#### Your objective
The expected answer comprises all lines from the entries that contain the string "image".

(Listed records Opens)

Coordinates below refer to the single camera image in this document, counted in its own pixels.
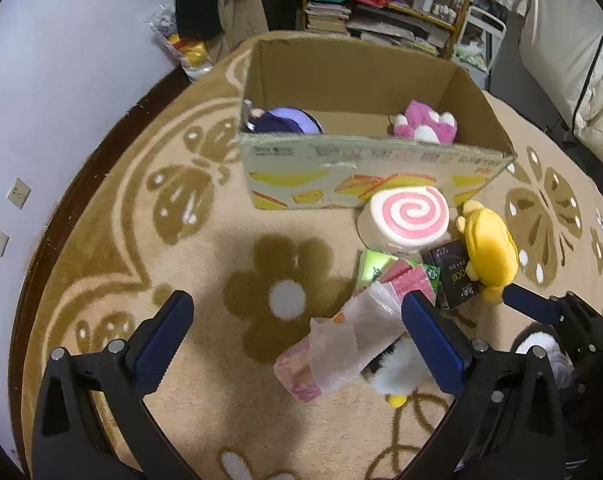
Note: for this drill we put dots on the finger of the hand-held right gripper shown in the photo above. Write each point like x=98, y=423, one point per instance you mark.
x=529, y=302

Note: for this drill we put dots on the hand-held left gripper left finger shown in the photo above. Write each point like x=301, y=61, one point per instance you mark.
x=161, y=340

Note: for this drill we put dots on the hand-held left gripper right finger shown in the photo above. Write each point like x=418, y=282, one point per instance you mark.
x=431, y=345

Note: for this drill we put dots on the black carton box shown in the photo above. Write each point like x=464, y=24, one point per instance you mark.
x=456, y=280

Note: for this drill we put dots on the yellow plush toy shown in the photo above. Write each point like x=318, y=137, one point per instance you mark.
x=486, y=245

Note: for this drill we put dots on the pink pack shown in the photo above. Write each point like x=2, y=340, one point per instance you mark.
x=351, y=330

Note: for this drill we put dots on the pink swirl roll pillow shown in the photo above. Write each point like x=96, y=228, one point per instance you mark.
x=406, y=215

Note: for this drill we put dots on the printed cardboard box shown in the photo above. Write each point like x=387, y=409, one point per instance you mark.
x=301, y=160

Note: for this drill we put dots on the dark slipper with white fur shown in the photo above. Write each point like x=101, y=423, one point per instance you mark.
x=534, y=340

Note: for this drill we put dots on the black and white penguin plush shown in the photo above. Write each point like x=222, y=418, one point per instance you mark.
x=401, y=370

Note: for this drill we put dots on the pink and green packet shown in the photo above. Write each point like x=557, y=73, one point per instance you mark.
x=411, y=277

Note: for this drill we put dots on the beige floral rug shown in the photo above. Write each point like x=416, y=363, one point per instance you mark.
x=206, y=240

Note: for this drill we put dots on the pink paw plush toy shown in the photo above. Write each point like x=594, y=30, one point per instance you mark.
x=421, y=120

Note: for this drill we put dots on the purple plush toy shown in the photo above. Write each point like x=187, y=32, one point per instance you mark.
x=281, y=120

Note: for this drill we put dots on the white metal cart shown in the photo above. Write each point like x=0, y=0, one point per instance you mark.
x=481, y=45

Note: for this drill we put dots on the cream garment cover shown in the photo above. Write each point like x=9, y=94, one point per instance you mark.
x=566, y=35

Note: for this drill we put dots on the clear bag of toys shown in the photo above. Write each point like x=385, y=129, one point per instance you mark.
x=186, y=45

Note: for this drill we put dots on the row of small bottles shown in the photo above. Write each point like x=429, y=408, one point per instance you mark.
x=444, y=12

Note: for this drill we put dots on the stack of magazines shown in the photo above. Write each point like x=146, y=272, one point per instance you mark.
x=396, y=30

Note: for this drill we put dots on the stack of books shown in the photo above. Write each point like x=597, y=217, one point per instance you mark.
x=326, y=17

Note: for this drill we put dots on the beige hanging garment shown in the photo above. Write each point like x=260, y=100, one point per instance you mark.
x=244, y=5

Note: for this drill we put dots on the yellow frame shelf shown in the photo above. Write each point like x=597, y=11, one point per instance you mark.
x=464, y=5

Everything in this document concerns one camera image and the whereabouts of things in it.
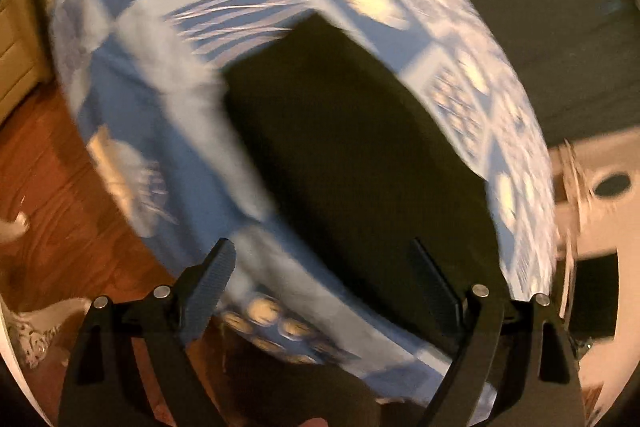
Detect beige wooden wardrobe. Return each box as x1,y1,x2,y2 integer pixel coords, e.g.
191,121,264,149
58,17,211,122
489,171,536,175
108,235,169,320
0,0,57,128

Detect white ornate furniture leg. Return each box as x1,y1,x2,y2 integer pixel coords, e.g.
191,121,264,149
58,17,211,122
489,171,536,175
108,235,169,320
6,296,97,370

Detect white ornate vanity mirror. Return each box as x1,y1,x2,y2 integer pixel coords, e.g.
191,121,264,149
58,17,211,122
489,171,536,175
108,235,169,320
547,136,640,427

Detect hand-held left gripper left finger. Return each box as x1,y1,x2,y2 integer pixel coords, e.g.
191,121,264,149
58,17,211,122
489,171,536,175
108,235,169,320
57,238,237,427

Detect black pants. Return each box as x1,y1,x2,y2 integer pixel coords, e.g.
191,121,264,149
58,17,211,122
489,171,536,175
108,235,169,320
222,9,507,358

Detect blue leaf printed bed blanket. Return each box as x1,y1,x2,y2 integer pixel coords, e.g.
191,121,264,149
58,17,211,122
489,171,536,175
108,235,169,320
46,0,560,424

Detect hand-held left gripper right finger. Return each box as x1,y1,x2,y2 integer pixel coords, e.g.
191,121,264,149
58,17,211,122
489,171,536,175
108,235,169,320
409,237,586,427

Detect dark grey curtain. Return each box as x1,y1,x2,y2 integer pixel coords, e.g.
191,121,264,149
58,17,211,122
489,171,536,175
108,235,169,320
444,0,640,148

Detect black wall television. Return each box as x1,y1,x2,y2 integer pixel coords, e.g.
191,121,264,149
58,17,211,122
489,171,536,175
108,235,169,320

(Listed records Closes)

#### Task solution
Coordinates below refer to the single camera image in this document, counted in its own pixels.
Everything in this document concerns one camera image and the whereabouts of things in it.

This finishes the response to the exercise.